How a Jewish summer camp basketball game 40 years ago fought to undo antisemitic lessons
CBC
When Hart Snider was nine years old, he played a basketball game at summer camp that changed his life.
It was 1983 and his teammates were Jewish kids like him staying at Camp BB Riback, on the shores of Pine Lake near Red Deer, Alta.
The opposing team was made up of students from a nearby town called Eckville, who had previously been taught by a notorious Holocaust denier named James (Jim) Keegstra.
"I remember being nervous before they came … talking to my friends about it and thinking what's going to happen," Snider told CBC's Allison Dempster.
His initial worries faded when the Eckville students arrived, and the two groups spent the day together, including playing that fateful basketball game.
It ended up bringing the two teams together, at least for a day.

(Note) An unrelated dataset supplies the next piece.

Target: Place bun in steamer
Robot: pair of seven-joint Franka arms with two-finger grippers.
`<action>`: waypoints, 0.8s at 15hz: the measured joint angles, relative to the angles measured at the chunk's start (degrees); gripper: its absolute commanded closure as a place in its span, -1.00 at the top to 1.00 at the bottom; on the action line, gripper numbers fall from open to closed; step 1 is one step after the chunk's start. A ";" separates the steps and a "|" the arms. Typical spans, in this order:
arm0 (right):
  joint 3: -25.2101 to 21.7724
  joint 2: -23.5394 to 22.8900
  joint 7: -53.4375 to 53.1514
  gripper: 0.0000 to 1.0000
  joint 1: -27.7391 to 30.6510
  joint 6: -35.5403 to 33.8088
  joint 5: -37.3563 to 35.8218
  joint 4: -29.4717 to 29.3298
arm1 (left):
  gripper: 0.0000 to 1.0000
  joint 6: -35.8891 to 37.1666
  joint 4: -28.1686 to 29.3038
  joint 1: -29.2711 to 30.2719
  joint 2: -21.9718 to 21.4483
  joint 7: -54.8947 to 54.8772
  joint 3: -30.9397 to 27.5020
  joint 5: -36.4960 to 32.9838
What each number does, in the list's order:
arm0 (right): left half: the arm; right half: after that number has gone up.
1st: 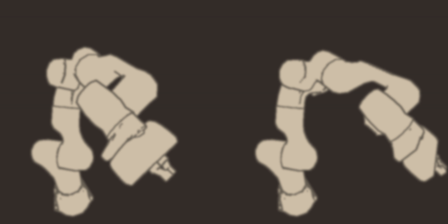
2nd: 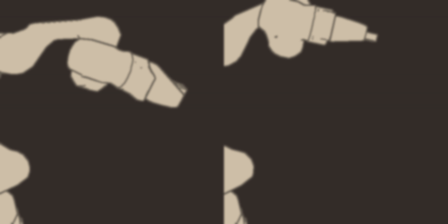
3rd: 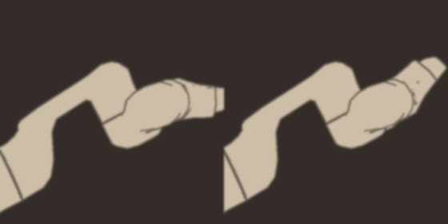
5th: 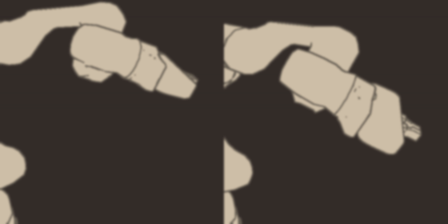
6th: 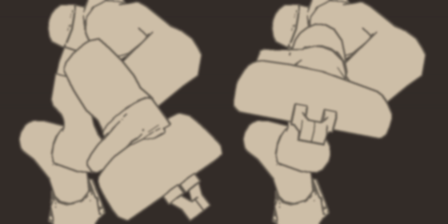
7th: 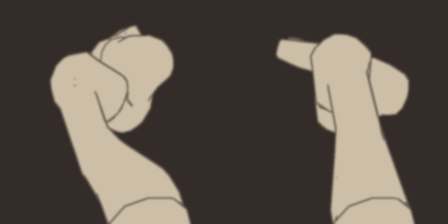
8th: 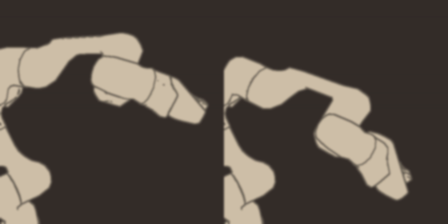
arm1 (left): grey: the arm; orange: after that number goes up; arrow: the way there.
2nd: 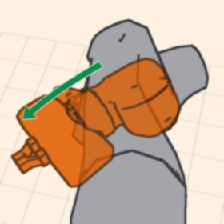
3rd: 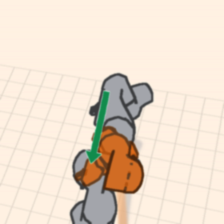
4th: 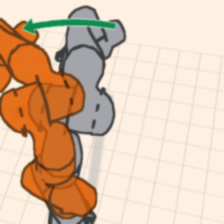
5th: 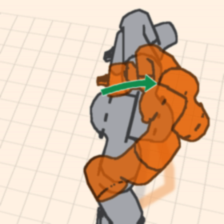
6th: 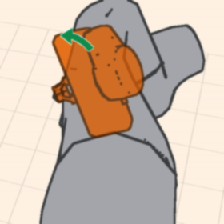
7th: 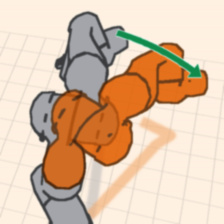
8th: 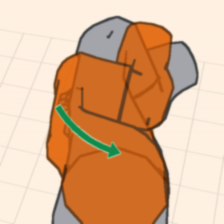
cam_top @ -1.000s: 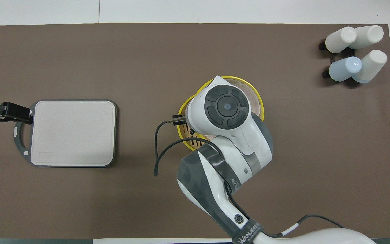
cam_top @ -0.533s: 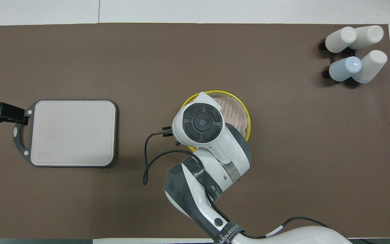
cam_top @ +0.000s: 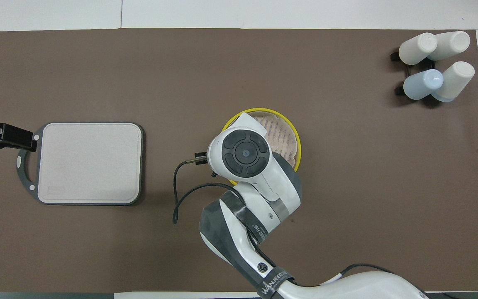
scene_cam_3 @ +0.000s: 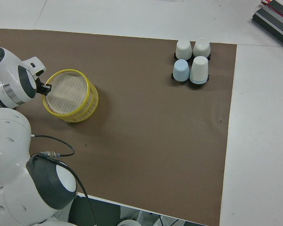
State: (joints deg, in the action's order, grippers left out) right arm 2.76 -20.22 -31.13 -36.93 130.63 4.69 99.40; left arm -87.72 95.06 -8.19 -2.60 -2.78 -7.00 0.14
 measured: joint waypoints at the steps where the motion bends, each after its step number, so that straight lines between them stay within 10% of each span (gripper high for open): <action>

Snider produced an animated short about it with the National Film Board of Canada in 2011, and released a comic book memoir in 2022. Both are titled The Basketball Game.
Snider recently returned to the camp to mark the 40th anniversary of the game. He says he wants to ensure people don't forget about the game, or the lessons he and his fellow players learned that day.
"I think just that people being brave enough to stand up to antisemitism and hate, led to something amazing that I think is now a part of Alberta history. And I hope one day, that if people talk about the Keegstra affair they can also talk about the good that was done," he said.
Keegstra served as Eckville's mayor in the 1970s, and had been teaching for 14 years before he was dismissed in 1982.
It was alleged that he had been teaching his high school social studies classes that the Holocaust was a hoax, and that Jewish conspiracies were responsible for many of the world's problems.
He was charged with "wilfully promoting hatred against an identifiable group" under the Criminal Code of Canada.
The case ended up in the Supreme Court and, in a landmark ruling, became the first successful conviction under the Code's hate speech provisions. Keegstra died in 2014.
Jody Miller Elliot was one of Keegstra's students. She remembers that he liked to debate, but only as long as he won.
"He was an effective teacher, which was scary, because the content he taught you, you learned," said Elliot, 57, who now lives in Langley, B.C.